Go through the data and tally the lines that hold the string "green". Reply with the total alone.

↓↓↓

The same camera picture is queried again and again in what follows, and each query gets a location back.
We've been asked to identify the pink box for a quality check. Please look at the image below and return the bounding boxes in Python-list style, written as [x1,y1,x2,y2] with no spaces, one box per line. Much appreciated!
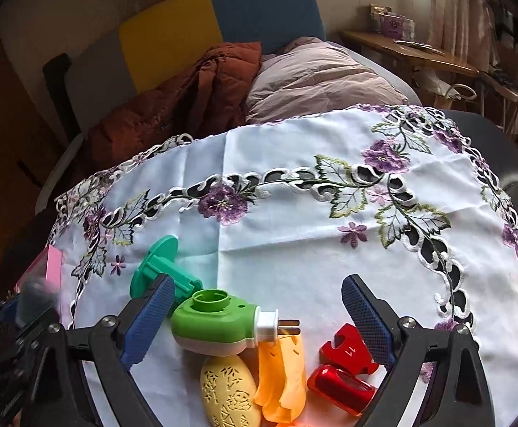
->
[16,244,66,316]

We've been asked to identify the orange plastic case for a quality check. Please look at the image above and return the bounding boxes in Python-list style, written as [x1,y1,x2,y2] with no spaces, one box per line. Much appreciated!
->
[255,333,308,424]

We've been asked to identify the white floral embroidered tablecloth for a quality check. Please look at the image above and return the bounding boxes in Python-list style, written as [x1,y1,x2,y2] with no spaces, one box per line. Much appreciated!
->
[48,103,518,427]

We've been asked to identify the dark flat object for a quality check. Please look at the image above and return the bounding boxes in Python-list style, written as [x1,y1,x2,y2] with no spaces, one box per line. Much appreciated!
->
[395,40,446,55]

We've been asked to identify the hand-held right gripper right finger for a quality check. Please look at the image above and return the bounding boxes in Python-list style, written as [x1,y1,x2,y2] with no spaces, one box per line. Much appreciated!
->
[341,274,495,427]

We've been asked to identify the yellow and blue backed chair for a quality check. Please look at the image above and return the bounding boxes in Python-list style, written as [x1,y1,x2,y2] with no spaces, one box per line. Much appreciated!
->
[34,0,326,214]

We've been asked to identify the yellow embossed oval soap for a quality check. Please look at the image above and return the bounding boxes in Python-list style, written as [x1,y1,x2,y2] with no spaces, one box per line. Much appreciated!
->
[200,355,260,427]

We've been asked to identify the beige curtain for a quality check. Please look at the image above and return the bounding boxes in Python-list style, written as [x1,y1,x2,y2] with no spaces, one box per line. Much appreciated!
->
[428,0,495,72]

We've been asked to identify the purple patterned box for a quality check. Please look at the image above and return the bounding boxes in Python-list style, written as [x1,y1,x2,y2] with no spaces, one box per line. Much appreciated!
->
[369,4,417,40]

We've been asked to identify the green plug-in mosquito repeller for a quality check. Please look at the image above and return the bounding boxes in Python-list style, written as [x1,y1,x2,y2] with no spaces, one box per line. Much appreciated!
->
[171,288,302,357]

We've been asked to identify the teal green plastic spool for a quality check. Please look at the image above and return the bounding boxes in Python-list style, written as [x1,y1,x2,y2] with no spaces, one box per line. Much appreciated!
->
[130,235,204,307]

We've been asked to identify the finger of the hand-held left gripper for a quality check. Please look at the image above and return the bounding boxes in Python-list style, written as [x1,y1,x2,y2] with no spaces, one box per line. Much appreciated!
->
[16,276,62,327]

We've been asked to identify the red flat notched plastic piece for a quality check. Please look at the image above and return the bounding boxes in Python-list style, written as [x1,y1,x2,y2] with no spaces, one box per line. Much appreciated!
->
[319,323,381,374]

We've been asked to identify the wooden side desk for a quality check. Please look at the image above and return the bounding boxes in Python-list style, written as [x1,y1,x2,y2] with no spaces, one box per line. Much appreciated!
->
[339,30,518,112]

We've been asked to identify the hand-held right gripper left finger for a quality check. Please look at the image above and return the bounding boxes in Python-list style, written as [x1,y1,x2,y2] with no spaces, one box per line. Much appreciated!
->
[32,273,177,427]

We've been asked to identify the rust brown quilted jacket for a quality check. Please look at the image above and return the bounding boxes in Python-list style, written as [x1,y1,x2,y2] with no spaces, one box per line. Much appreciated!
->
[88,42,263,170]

↑↑↑

### EXERCISE RESULT:
2